- Born: Martha Ryther 1896 Boston, Massachusetts, U.S.
- Died: 1981 (aged 84–85) New City, New York, U.S.
- Education: Modern Art School
- Occupation: Glass painter
- Spouse(s): Jock Fulton Morris Kantor

= Martha Kantor =

American glass painter (1986–1981)

Martha Kantor (1896–1981) was an American glass painter. She was a member of the art colony in New City, New York, and "recognized as a master" of painting on glass."

==Early life==
Kantor was born as Martha Ryther in 1896 in Boston, Massachusetts. Her mother, Martha Dickinson, was a painter and Kantor took painting lessons from Maurice Prendergast at a young age. She subsequently studied under Hugo Robus and William Zorach at the Modern Art School in New York City.

==Career==
Kantor joined an art colony in New City, New York co-founded by her former teacher Hugo Robus and another artist, Henry Varnum Poor in 1918. By the 1930s, she took up painting on glass, an old method of folk art. She painted Cape Cod houses and still lifes. Her work was exhibited at the Zabriskie Gallery in New York City. According to The New York Times, she became "recognized as a master of the medium."

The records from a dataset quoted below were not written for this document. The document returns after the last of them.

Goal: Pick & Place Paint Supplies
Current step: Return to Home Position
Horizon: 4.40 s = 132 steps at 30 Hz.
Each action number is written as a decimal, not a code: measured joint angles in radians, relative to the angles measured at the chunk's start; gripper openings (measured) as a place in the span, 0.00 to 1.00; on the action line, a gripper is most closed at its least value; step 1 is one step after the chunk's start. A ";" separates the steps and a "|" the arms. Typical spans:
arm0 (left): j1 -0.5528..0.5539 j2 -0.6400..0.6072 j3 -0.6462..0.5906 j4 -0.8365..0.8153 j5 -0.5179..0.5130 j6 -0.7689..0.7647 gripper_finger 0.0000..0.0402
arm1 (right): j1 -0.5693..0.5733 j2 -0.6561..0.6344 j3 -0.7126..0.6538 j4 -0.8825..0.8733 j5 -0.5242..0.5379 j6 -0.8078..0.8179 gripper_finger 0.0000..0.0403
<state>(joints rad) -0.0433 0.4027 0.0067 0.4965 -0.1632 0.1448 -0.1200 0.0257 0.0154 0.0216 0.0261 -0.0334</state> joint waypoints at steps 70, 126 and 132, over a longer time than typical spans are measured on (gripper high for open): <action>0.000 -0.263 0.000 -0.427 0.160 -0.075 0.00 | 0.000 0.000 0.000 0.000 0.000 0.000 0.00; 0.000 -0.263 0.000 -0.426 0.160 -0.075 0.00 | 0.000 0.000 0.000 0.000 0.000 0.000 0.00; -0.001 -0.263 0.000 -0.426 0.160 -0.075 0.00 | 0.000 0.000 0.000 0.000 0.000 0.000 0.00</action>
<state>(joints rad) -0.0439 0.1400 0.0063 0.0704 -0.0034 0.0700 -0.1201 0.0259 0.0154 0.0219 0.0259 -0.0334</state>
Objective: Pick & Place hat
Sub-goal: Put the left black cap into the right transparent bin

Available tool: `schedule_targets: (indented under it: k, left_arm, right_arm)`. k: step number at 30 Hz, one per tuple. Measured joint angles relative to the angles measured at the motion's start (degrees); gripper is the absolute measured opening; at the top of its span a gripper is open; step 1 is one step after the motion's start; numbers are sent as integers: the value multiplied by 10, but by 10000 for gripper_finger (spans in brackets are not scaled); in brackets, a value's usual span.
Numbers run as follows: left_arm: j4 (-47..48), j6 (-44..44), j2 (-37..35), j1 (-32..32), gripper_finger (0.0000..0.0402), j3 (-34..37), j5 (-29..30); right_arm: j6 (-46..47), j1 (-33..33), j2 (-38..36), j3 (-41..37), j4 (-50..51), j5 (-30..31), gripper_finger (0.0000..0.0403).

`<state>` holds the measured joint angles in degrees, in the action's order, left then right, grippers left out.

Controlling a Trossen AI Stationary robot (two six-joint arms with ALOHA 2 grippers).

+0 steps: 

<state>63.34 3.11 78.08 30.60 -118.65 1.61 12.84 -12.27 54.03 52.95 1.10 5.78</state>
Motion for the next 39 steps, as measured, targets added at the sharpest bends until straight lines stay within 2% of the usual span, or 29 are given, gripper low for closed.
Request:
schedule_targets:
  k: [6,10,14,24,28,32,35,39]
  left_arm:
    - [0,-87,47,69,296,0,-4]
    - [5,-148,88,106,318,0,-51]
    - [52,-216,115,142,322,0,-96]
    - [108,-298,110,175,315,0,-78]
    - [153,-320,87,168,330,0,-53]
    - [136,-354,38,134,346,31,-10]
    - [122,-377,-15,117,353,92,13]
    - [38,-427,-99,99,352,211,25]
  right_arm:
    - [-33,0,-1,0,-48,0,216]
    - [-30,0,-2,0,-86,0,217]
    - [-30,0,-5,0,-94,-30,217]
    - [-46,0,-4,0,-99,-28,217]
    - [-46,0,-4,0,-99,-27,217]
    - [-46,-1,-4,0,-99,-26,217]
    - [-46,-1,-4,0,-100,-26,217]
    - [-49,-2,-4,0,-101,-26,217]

Kantor was the founder of the Rockland Foundation, later known as the Rockland Center for the Arts in West Nyack, New York.

==Personal life, death and legacy==
Kantor was married twice. Her first husband was Jock Fulton. Her second husband, Morris Kantor, was an artist. Kantor resided on South Mountain Road in New City, New York, and she summered in Provincetown, Massachusetts.

Kantor died of cancer on January 10, 1981 in New City, New York, aged 84. She was the subject of a retrospective exhibition at the Rockland Center for the Arts in November 1981. One of her paintings, Reading In Bed, is in the permanent collection of the Smithsonian American Art Museum in Washington, D.C. The Art Institute of Chicago holds a screen-printed silk work by her.